The stereo camera 16 is disposed near the center in an upper
portion of a windshield, and captures an image of the front of the
vehicle in order to detect objects around the vehicle and to
calculate the distances to the objects. However, the stereo camera
16 may be omitted from the configuration.
The collision determination ECU 22 predicts whether a collision
will occur based on obtaining detected values from the front
millimeter wave radar 12, the front lateral millimeter radar 14,
the stereo camera 16, the rear millimeter wave radar 18, and the
rear lateral millimeter radar 20. Various conventional arts can be
applied for predicting a collision. Therefore, detailed description
of the collision prediction will be omitted.
The occupant protection device 10 according to an embodiment of the
present invention is connected to the bus 24 while further
including an occupant protection control ECU 26 that controls the
state adjustment of the seatback 36 and the retraction of the
seatbelt 38 when a collision is predicted by the collision
determination ECU 22.
The occupant protection control ECU 26 is connected with a seatback
angle detection sensor 30 that detects the reclining angle of the
seatback 36 with respect to the seat cushion 35 (an angle between
the seatback 36 and the seat cushion 35), and a seat actuator 28 (a
seatback actuator that adjusts the reclining angle of the seatback
36. When a the collision determination ECU 22 determines that a
collision is imminent, the occupant protection control ECU 26
controls the seat actuator 28 to actuate a seat reclining mechanism
(not shown) so that the reclining angle of the seatback 36 with
respect to the seat cushion 35 reaches a predetermined target angle
as a target reclining angle before the collision occurs, as shown
in FIG. 3. The target angle may be a target angle range. That is,
the target angle may be a value within a predetermined angle
range.
When the collision determination ECU 22 determines that a collision
is imminent, the occupant protection control ECU 26 (controller)

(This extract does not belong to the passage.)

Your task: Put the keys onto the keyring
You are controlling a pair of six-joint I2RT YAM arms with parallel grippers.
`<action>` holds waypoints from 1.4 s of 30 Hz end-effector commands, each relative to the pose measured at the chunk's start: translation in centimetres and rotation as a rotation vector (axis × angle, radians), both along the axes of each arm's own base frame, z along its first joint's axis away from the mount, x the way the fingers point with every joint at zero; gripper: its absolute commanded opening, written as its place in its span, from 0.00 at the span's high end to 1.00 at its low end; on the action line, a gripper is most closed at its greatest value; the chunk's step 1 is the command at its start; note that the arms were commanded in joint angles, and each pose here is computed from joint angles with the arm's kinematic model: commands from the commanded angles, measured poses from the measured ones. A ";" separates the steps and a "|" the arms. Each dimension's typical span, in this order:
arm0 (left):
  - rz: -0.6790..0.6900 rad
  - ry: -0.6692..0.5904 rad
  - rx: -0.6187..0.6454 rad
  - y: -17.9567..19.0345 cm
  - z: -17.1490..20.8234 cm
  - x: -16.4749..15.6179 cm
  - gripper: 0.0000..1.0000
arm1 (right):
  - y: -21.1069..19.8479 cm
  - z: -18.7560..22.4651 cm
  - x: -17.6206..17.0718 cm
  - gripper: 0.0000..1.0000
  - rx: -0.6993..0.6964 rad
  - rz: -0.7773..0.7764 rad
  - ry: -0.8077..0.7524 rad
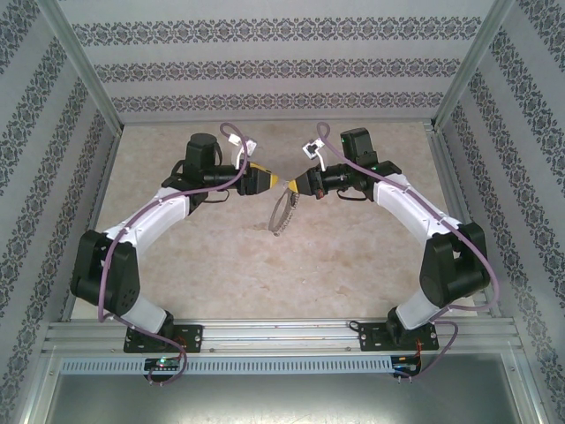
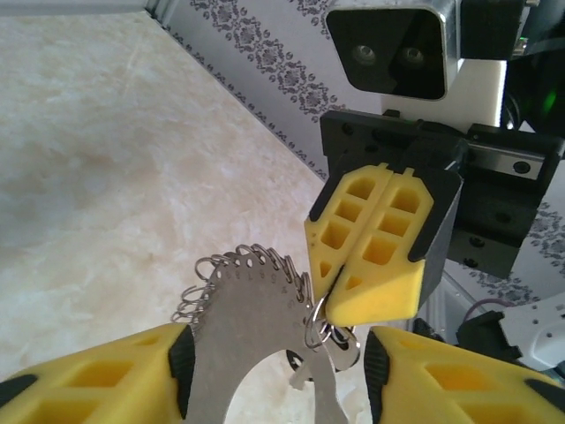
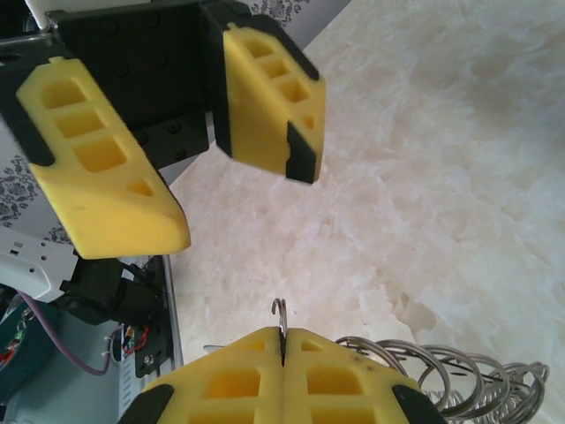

controls a seatbelt motor 32 (seatbelt retracting part) to retract
the seatbelt 38 and thereby restrain the occupant.
As shown in FIG. 4A and FIG. 4B, the seat actuator 28 and the
seatbelt motor 32 are driven when an electric current is applied to
the seat actuator 28 and the seatbelt motor 32.
When a state change of the seat 34 is commanded by a switch or the
like (not shown), the states of the seat 34 such as a reclining
angle and a seat slide are changed by the seat actuator 28 and
another actuator respectively corresponding to the control on the
switch.
If the reclining angle of the seatback 36 exceeds the target angle
(i.e., the seatback 36 is reclined toward the rear of vehicle
beyond the target angle) and it is determined that a collision is
imminent, the reclining angle of the seatback 36 is adjusted and
the seatbelt 38 is retracted simultaneously by simultaneously
driving the seat actuator 28 to incline the seatback 36 and the
seatbelt motor 32 to retract the seatbelt 38. Accordingly, the
occupant is restrained by both the inclination of the seatback 36
and retraction of the seatbelt 38. Thus, the appropriate
restraining force of the seatbelt 38 may easily be achieved when
the occupant is restrained by the seatbelt 38.
Hence in the present embodiment, when the inclination of the
seatback 36 and the retraction of the seatbelt 38 are performed
simultaneously, the driving force of the seatbelt motor 32 when the
reclining angle of the seatback 36 is decreased (i.e., the
reclining angle of the seatback 36 is changed to the direction in
which the holding force of the seatbelt 38 increases) is set
smaller than the driving force of the seatbelt motor 32 when
retracting the seatbelt without changing the reclining angle of the
seatback 36. Specifically, in the present embodiment, the driving
force is reduced by reducing the electric current supplied to the
seatbelt motor 32. Accordingly, partial electric power for the
seatbelt motor 32 may be supplied as the electric power for the
operation of the seat actuator 28. In other words, operation of the
seatback 36 and the retracting operation of the seatbelt 38 may be
appropriately performed, and the power consumption is reduced.
In the present embodiment, the electric current that is applied to
the seatbelt motor 32 is set as a normal electric current value
when the collision determination ECU 22 determines that a collision
is imminent and the detected reclining angle of the seatback 36 is
the target angle. When the detected reclining angle of the seatback
36 is reclined beyond the target angle, the seatbelt motor 32 is
driven at an electric current lower than the normal electric
current value (i.e., the seatbelt motor 32 is driven at an electric
current is lower than the value that is applied when only the
seatbelt motor 32 is driven) as indicated by the arrow in FIG. 4B.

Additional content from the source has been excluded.